§ **WORK ORDER**
Each record that follows should be duplicated exactly, except for its pictures.

§ **SOURCE RECORDS**

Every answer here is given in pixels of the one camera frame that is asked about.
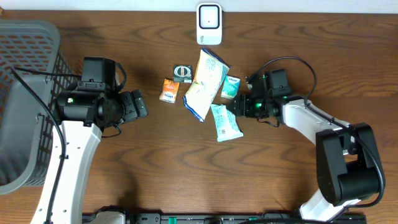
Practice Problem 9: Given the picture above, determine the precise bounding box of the green tissue pack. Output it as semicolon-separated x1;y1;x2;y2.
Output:
221;75;241;100

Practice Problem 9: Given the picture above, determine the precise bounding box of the green wet wipes pack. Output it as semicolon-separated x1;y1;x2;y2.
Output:
211;104;243;142

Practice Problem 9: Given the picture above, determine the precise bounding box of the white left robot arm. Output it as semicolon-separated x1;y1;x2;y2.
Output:
32;90;148;223

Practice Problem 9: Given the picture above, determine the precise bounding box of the white barcode scanner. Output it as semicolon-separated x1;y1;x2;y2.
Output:
196;2;223;45

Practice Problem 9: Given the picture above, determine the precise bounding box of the orange tissue pack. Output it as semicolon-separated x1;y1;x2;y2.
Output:
159;78;180;103

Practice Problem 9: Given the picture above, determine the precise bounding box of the dark green small box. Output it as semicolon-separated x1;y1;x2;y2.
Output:
173;65;193;83

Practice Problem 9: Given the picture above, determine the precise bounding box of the grey plastic basket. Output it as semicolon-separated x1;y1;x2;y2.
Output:
1;20;77;194

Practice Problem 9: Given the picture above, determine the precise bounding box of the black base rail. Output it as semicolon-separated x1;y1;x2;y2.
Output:
81;212;368;224

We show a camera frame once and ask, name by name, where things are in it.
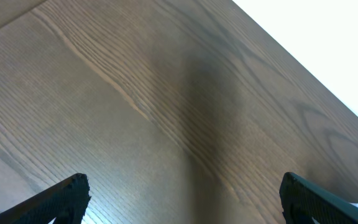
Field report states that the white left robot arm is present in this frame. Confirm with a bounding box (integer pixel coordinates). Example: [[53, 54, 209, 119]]
[[0, 172, 358, 224]]

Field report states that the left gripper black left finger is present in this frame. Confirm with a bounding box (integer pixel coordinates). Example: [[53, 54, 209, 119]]
[[0, 173, 91, 224]]

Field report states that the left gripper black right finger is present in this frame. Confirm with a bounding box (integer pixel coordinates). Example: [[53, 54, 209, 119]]
[[279, 172, 358, 224]]

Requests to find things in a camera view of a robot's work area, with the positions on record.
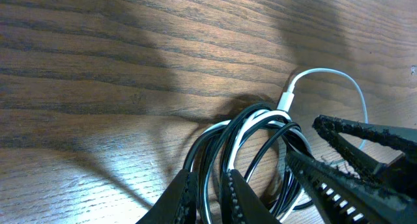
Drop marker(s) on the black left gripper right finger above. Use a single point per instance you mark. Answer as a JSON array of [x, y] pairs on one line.
[[239, 204]]

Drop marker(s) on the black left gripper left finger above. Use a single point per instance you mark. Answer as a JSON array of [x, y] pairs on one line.
[[177, 204]]

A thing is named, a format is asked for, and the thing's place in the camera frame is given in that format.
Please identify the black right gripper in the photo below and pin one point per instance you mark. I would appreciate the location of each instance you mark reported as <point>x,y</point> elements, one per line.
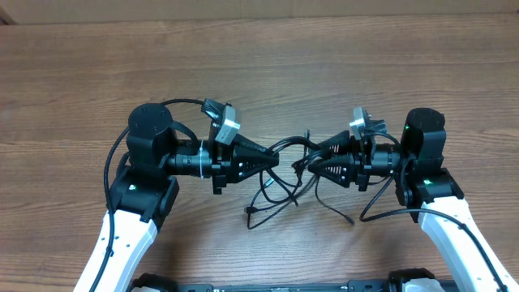
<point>353,166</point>

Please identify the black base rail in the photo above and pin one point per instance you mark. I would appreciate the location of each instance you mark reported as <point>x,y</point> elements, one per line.
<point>411,279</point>

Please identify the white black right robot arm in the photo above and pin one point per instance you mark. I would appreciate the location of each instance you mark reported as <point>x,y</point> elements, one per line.
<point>424,188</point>

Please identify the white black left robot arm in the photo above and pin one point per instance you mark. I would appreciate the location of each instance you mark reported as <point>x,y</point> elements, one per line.
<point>144,189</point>

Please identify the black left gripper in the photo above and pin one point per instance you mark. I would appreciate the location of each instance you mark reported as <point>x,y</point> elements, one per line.
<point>238,165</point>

§ **WORKED SOLUTION**
Every answer here is given in pixels of the one camera frame that is asked about.
Practice Problem 9: Given the picture above, determine the precise bounding box of the green tissue pack. Output it as semicolon-separated x1;y1;x2;y2.
Output:
221;75;241;100

Practice Problem 9: Given the picture above, determine the precise bounding box of the green wet wipes pack. Output it as semicolon-separated x1;y1;x2;y2.
Output:
211;104;243;142

Practice Problem 9: Given the picture above, determine the precise bounding box of the white left robot arm. Output it as semicolon-separated x1;y1;x2;y2.
Output:
32;90;148;223

Practice Problem 9: Given the picture above, determine the precise bounding box of the white barcode scanner. Output it as semicolon-separated x1;y1;x2;y2.
Output:
196;2;223;45

Practice Problem 9: Given the picture above, determine the precise bounding box of the orange tissue pack. Output it as semicolon-separated x1;y1;x2;y2.
Output:
159;78;180;103

Practice Problem 9: Given the picture above, determine the precise bounding box of the dark green small box. Output it as semicolon-separated x1;y1;x2;y2.
Output:
173;65;193;83

Practice Problem 9: Given the picture above, determine the precise bounding box of the grey plastic basket. Output it as semicolon-separated x1;y1;x2;y2.
Output:
1;20;77;194

Practice Problem 9: Given the picture above, determine the precise bounding box of the black base rail. Output it as semicolon-separated x1;y1;x2;y2.
Output:
81;212;368;224

We show a camera frame once and ask, name by name, where things are in it.
Field report states that the white left robot arm is present in this frame. Confirm with a bounding box (integer pixel coordinates). Example: [[53, 54, 209, 119]]
[[0, 172, 358, 224]]

Field report states that the left gripper black left finger is present in this frame. Confirm with a bounding box (integer pixel coordinates). Example: [[53, 54, 209, 119]]
[[0, 173, 91, 224]]

Field report states that the left gripper black right finger is present in this frame. Confirm with a bounding box (integer pixel coordinates). Example: [[53, 54, 209, 119]]
[[279, 172, 358, 224]]

Requests to find things in a camera view of a robot's work area, with the positions on record.
Drop marker(s) on the black left gripper right finger above. Use a single point per instance you mark. Answer as a JSON array of [x, y] pairs on one line.
[[239, 204]]

Drop marker(s) on the black left gripper left finger above. Use a single point per instance you mark. Answer as a JSON array of [x, y] pairs on one line.
[[177, 204]]

A thing is named, a format is asked for, and the thing's place in the camera frame is given in that format.
Please identify the black right gripper in the photo below and pin one point per instance you mark. I would appreciate the location of each instance you mark reported as <point>x,y</point> elements, one per line.
<point>353,166</point>

Please identify the black base rail in the photo above and pin one point per instance you mark. I would appreciate the location of each instance you mark reported as <point>x,y</point> elements, one per line.
<point>411,279</point>

Please identify the white black right robot arm in the photo above and pin one point per instance you mark. I would appreciate the location of each instance you mark reported as <point>x,y</point> elements, one per line.
<point>424,188</point>

Please identify the white black left robot arm in the photo above and pin one point per instance you mark. I would appreciate the location of each instance you mark reported as <point>x,y</point> elements, one per line.
<point>144,189</point>

Please identify the black left gripper in the photo above and pin one point per instance you mark. I would appreciate the location of each instance you mark reported as <point>x,y</point> elements, one per line.
<point>238,165</point>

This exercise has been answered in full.